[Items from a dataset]
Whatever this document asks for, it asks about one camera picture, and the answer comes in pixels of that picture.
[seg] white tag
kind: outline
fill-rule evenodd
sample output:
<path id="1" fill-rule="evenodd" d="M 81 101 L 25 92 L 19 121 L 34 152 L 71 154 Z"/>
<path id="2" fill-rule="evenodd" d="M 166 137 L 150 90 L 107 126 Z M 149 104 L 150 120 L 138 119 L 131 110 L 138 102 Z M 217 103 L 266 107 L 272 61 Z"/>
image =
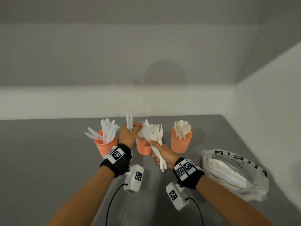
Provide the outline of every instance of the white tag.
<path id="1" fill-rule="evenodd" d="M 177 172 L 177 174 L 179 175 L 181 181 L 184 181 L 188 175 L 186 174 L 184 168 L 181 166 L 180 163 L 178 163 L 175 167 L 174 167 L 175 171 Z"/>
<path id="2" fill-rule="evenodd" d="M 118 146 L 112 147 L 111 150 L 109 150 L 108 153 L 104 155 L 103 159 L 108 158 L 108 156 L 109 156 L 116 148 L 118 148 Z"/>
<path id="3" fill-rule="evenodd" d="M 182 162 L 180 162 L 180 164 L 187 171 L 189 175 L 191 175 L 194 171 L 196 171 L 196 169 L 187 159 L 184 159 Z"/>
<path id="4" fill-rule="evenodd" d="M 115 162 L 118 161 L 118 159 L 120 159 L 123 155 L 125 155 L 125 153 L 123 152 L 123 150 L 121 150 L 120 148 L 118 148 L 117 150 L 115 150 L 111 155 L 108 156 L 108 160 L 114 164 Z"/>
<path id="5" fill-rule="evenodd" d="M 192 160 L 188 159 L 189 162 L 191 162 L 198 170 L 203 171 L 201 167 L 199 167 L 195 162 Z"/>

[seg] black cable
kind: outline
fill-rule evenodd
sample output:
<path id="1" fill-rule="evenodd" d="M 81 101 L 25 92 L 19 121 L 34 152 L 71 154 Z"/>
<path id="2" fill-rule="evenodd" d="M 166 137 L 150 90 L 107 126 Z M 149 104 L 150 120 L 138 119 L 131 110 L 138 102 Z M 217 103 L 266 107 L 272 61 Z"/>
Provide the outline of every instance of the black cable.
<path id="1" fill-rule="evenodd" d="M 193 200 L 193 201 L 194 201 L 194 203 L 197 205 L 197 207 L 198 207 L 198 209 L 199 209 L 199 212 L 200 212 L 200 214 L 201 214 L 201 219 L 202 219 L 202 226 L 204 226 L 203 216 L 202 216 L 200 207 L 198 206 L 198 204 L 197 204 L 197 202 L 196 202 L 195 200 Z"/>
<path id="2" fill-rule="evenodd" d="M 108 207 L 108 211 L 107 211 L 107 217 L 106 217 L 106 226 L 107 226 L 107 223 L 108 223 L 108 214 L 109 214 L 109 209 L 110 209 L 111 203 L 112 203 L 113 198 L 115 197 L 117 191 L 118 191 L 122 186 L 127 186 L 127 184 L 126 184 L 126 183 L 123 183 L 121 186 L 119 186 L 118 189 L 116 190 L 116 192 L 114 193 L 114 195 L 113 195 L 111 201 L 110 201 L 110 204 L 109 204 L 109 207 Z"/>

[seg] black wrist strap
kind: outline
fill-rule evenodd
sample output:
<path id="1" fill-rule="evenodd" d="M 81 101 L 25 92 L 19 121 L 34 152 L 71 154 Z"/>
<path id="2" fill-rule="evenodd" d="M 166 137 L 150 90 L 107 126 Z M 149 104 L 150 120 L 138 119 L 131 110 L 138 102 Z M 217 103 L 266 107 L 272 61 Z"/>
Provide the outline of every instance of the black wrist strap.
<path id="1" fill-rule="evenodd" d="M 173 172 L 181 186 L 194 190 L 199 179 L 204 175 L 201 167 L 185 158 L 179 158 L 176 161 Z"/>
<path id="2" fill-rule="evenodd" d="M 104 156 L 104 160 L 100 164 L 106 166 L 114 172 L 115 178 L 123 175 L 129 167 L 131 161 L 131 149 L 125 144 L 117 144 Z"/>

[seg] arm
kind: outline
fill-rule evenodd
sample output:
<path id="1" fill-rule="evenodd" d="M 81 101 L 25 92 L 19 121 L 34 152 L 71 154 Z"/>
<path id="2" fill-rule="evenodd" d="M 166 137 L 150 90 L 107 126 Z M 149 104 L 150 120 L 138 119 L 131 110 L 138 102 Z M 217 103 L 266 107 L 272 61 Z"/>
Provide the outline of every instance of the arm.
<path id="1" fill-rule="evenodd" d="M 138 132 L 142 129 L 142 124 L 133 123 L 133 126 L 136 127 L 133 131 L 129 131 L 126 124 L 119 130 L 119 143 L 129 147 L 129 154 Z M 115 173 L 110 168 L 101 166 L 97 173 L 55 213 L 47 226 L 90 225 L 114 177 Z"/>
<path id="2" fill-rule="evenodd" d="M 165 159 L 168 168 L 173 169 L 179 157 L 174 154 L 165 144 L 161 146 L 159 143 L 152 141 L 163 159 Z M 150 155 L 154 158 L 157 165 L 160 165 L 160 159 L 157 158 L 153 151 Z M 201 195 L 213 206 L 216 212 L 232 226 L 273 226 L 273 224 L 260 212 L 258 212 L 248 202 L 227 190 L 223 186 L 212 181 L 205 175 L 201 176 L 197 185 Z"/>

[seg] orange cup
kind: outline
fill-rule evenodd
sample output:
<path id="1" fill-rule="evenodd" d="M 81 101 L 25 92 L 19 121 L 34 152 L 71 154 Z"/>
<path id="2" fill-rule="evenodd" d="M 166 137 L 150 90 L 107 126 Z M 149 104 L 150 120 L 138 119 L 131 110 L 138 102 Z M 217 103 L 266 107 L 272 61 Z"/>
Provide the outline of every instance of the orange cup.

Exercise prompt:
The records above are to be transcribed word for word. Skip the images.

Result of this task:
Whatever this document asks for, it asks about one camera picture, and the answer comes in pixels of that picture.
[seg] white tag
kind: outline
fill-rule evenodd
sample output:
<path id="1" fill-rule="evenodd" d="M 81 101 L 25 92 L 19 121 L 34 152 L 71 154 Z"/>
<path id="2" fill-rule="evenodd" d="M 166 137 L 150 90 L 107 126 Z M 149 104 L 150 120 L 138 119 L 131 110 L 138 102 Z M 217 103 L 266 107 L 272 61 Z"/>
image =
Provide the outline of every instance of the white tag.
<path id="1" fill-rule="evenodd" d="M 177 172 L 177 174 L 179 175 L 181 181 L 184 181 L 188 175 L 186 174 L 184 168 L 181 166 L 180 163 L 178 163 L 175 167 L 174 167 L 175 171 Z"/>
<path id="2" fill-rule="evenodd" d="M 118 146 L 112 147 L 111 150 L 109 150 L 108 153 L 104 155 L 103 159 L 108 158 L 108 156 L 109 156 L 116 148 L 118 148 Z"/>
<path id="3" fill-rule="evenodd" d="M 182 162 L 180 162 L 180 164 L 187 171 L 189 175 L 191 175 L 194 171 L 196 171 L 196 169 L 187 159 L 184 159 Z"/>
<path id="4" fill-rule="evenodd" d="M 115 162 L 118 161 L 118 159 L 120 159 L 123 155 L 125 155 L 125 153 L 123 152 L 123 150 L 121 150 L 120 148 L 118 148 L 117 150 L 115 150 L 111 155 L 108 156 L 108 160 L 114 164 Z"/>
<path id="5" fill-rule="evenodd" d="M 192 160 L 188 159 L 189 162 L 191 162 L 198 170 L 203 171 L 201 167 L 199 167 L 195 162 Z"/>

[seg] black cable
kind: outline
fill-rule evenodd
sample output:
<path id="1" fill-rule="evenodd" d="M 81 101 L 25 92 L 19 121 L 34 152 L 71 154 Z"/>
<path id="2" fill-rule="evenodd" d="M 166 137 L 150 90 L 107 126 Z M 149 104 L 150 120 L 138 119 L 131 110 L 138 102 Z M 217 103 L 266 107 L 272 61 Z"/>
Provide the outline of every instance of the black cable.
<path id="1" fill-rule="evenodd" d="M 193 200 L 193 201 L 194 201 L 194 203 L 197 205 L 197 207 L 198 207 L 198 209 L 199 209 L 199 212 L 200 212 L 200 214 L 201 214 L 201 219 L 202 219 L 202 226 L 204 226 L 203 216 L 202 216 L 200 207 L 198 206 L 198 204 L 197 204 L 197 202 L 196 202 L 195 200 Z"/>
<path id="2" fill-rule="evenodd" d="M 108 207 L 108 211 L 107 211 L 107 217 L 106 217 L 106 226 L 107 226 L 107 223 L 108 223 L 108 214 L 109 214 L 109 209 L 110 209 L 111 203 L 112 203 L 113 198 L 115 197 L 117 191 L 118 191 L 122 186 L 127 186 L 127 184 L 126 184 L 126 183 L 123 183 L 121 186 L 119 186 L 118 189 L 116 190 L 116 192 L 114 193 L 114 195 L 113 195 L 111 201 L 110 201 L 110 204 L 109 204 L 109 207 Z"/>

[seg] black wrist strap
kind: outline
fill-rule evenodd
sample output:
<path id="1" fill-rule="evenodd" d="M 81 101 L 25 92 L 19 121 L 34 152 L 71 154 Z"/>
<path id="2" fill-rule="evenodd" d="M 166 137 L 150 90 L 107 126 Z M 149 104 L 150 120 L 138 119 L 131 110 L 138 102 Z M 217 103 L 266 107 L 272 61 Z"/>
Provide the outline of every instance of the black wrist strap.
<path id="1" fill-rule="evenodd" d="M 173 172 L 181 186 L 194 190 L 199 179 L 204 175 L 201 167 L 185 158 L 179 158 L 176 161 Z"/>
<path id="2" fill-rule="evenodd" d="M 104 156 L 104 160 L 100 164 L 106 166 L 114 172 L 115 178 L 123 175 L 129 167 L 131 161 L 131 149 L 125 144 L 117 144 Z"/>

[seg] arm
kind: outline
fill-rule evenodd
sample output:
<path id="1" fill-rule="evenodd" d="M 81 101 L 25 92 L 19 121 L 34 152 L 71 154 Z"/>
<path id="2" fill-rule="evenodd" d="M 166 137 L 150 90 L 107 126 Z M 149 104 L 150 120 L 138 119 L 131 110 L 138 102 Z M 217 103 L 266 107 L 272 61 Z"/>
Provide the outline of every instance of the arm.
<path id="1" fill-rule="evenodd" d="M 138 132 L 142 129 L 142 124 L 133 123 L 133 126 L 136 127 L 133 131 L 129 131 L 126 124 L 119 130 L 119 143 L 129 147 L 129 154 Z M 115 173 L 110 168 L 101 166 L 97 173 L 55 213 L 47 226 L 90 225 L 114 177 Z"/>
<path id="2" fill-rule="evenodd" d="M 165 159 L 168 168 L 173 169 L 179 157 L 174 154 L 165 144 L 161 146 L 159 143 L 152 141 L 163 159 Z M 150 155 L 154 158 L 157 165 L 160 165 L 160 159 L 157 158 L 153 151 Z M 201 195 L 213 206 L 216 212 L 232 226 L 273 226 L 273 224 L 260 212 L 258 212 L 248 202 L 227 190 L 223 186 L 212 181 L 205 175 L 201 176 L 197 185 Z"/>

[seg] orange cup
kind: outline
fill-rule evenodd
sample output:
<path id="1" fill-rule="evenodd" d="M 81 101 L 25 92 L 19 121 L 34 152 L 71 154 Z"/>
<path id="2" fill-rule="evenodd" d="M 166 137 L 150 90 L 107 126 Z M 149 104 L 150 120 L 138 119 L 131 110 L 138 102 Z M 217 103 L 266 107 L 272 61 Z"/>
Provide the outline of every instance of the orange cup.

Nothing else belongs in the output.